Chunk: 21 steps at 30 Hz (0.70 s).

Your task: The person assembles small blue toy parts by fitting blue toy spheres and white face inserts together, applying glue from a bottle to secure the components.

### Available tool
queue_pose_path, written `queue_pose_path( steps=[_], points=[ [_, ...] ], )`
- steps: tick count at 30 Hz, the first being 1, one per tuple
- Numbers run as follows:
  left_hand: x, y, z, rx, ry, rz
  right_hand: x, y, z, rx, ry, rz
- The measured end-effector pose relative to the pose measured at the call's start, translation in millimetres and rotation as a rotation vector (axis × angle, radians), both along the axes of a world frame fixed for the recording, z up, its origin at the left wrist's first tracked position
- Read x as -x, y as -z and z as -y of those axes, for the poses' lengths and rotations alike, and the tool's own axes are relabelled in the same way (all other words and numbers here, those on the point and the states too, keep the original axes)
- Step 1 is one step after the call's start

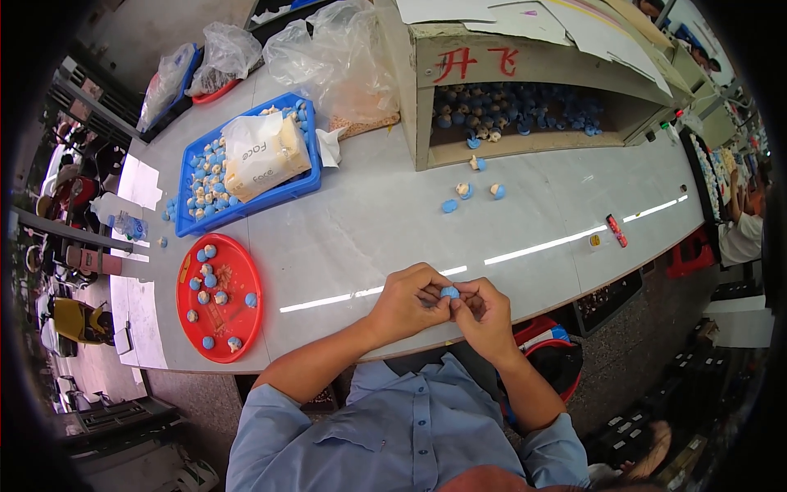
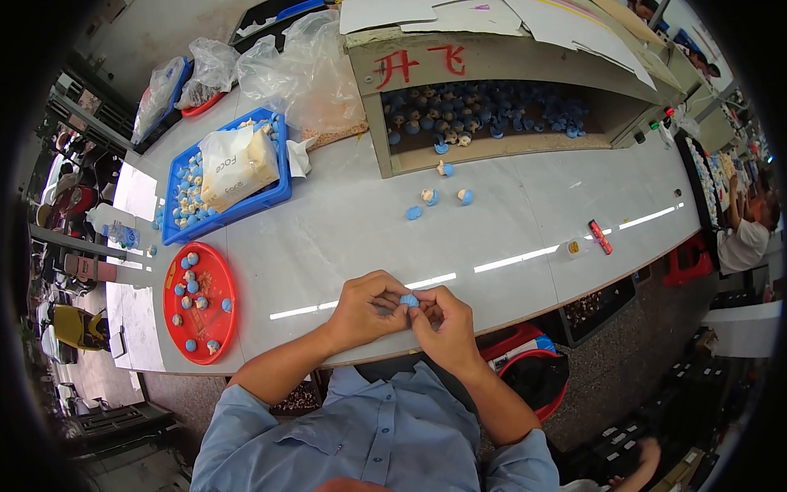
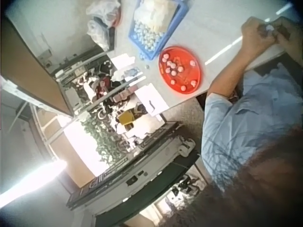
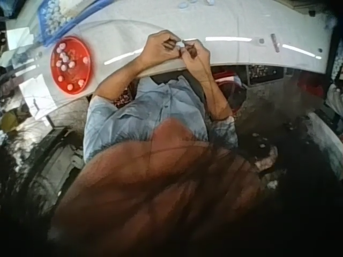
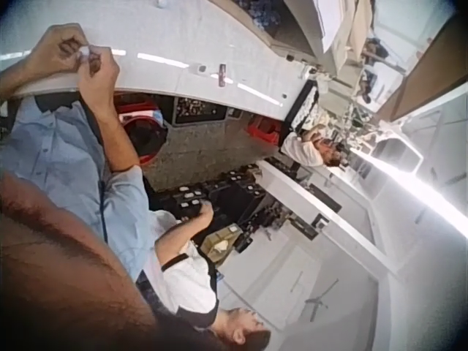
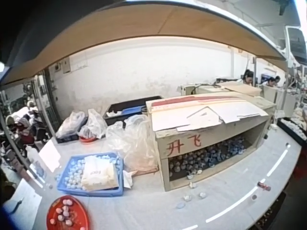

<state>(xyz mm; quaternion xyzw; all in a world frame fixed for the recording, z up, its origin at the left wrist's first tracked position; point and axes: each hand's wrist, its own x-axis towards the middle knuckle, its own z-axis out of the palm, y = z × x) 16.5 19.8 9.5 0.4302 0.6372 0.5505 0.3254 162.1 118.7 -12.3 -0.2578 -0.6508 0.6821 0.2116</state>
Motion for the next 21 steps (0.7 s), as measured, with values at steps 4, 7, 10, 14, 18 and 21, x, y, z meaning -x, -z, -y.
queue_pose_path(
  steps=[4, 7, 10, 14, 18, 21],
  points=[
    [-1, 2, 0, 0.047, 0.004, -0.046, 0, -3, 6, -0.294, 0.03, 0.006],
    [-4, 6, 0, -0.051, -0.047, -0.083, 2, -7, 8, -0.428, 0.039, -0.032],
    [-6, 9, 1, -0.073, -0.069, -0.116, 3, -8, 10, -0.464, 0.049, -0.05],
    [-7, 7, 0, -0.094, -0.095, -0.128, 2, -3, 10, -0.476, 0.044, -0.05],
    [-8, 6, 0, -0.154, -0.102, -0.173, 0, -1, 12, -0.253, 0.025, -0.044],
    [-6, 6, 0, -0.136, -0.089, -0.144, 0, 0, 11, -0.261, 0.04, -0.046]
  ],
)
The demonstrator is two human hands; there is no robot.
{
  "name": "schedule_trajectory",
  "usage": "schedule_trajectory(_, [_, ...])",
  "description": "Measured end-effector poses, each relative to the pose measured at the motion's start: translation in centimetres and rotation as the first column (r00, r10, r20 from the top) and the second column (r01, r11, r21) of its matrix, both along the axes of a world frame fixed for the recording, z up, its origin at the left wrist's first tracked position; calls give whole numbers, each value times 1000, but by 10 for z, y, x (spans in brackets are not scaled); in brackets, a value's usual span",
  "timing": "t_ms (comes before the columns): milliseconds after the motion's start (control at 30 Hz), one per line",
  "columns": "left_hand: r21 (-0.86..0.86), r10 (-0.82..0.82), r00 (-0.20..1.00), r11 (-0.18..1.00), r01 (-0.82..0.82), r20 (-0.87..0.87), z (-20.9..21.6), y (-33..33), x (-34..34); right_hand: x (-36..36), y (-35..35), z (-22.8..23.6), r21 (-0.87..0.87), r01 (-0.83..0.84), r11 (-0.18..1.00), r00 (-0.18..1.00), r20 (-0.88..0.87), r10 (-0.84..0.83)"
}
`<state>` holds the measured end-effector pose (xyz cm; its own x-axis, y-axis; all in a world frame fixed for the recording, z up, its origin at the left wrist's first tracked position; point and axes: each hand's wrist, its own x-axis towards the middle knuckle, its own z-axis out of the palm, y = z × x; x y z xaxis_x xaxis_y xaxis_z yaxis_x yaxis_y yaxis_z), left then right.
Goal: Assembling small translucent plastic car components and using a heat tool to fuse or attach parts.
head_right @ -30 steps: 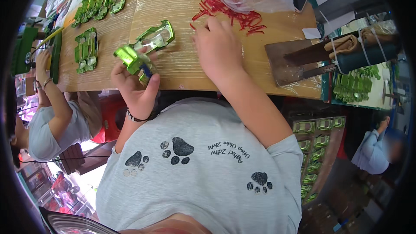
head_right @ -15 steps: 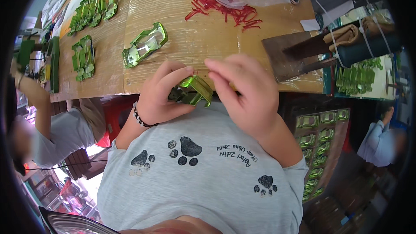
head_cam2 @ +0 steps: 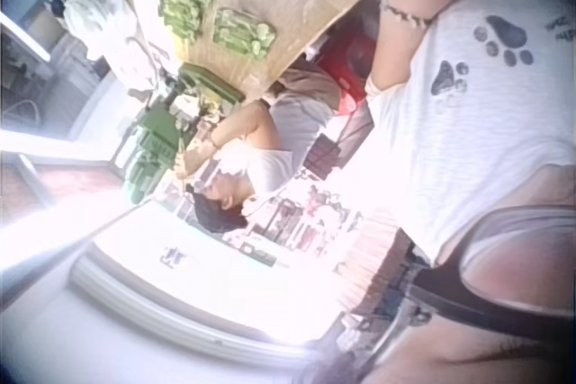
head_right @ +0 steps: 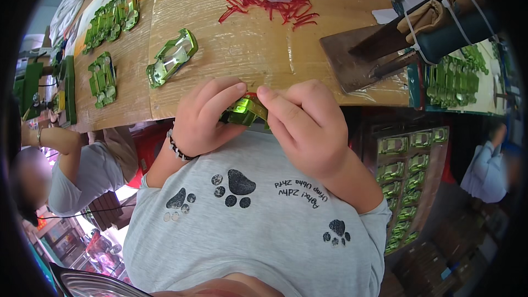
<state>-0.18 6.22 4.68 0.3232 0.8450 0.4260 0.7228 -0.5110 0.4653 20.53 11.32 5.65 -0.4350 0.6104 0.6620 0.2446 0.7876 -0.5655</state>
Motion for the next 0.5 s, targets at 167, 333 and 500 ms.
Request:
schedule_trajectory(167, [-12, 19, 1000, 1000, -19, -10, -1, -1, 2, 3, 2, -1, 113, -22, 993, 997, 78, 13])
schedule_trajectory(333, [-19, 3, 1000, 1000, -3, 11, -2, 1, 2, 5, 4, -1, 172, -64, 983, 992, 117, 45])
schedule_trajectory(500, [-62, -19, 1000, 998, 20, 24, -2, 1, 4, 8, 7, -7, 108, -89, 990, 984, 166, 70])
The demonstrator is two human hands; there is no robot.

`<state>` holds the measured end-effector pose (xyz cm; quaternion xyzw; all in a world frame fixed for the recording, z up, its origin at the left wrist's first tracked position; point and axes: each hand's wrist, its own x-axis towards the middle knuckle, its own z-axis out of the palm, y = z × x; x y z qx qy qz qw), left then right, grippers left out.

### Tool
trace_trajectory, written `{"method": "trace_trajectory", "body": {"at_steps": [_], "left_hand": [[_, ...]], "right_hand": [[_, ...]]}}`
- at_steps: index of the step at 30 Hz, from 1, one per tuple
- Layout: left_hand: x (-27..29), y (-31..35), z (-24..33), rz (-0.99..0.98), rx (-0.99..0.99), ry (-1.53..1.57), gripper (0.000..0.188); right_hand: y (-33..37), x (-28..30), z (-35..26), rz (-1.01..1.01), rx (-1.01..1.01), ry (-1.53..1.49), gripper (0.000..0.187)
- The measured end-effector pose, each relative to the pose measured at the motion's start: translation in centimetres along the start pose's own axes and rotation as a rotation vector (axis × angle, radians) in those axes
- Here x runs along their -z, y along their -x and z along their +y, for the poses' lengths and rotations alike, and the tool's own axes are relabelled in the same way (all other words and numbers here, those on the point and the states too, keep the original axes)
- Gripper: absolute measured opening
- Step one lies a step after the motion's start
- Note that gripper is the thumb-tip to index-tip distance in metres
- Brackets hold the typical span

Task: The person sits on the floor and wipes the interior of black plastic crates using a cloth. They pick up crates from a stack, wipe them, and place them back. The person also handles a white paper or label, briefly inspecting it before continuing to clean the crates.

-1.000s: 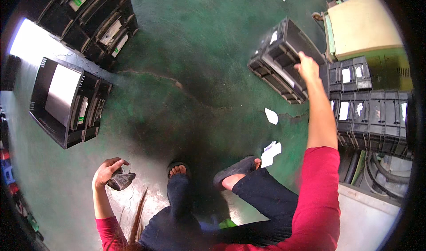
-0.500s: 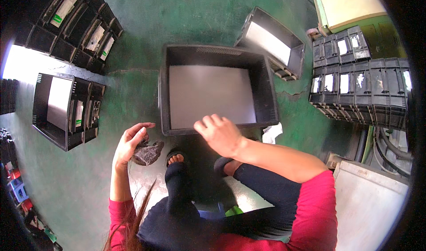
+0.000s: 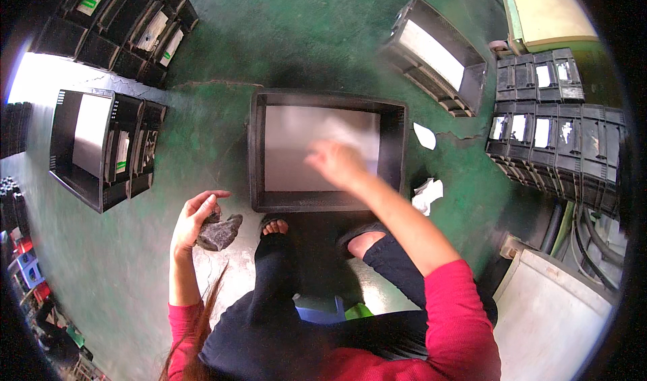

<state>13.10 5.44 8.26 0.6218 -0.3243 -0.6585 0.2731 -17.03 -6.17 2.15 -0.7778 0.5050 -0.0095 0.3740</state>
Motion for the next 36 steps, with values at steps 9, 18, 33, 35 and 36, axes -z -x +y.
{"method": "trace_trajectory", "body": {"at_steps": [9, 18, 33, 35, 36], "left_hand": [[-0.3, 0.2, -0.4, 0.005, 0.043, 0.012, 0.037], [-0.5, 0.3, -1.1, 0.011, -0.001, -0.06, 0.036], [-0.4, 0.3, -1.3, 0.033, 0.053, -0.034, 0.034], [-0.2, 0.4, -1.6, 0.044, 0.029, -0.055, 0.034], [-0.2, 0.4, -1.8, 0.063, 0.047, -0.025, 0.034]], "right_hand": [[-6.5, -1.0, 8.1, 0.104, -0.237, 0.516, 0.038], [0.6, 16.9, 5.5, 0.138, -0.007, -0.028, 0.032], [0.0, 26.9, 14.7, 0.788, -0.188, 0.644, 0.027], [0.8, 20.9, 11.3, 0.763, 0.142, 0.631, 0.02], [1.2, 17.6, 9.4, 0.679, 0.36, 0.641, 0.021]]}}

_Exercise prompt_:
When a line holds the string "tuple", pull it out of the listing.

_Response box_:
- steps: tick count at 30 Hz, the first being 1, one per tuple
- at_steps: index of the step at 30 Hz, from 1, one per tuple

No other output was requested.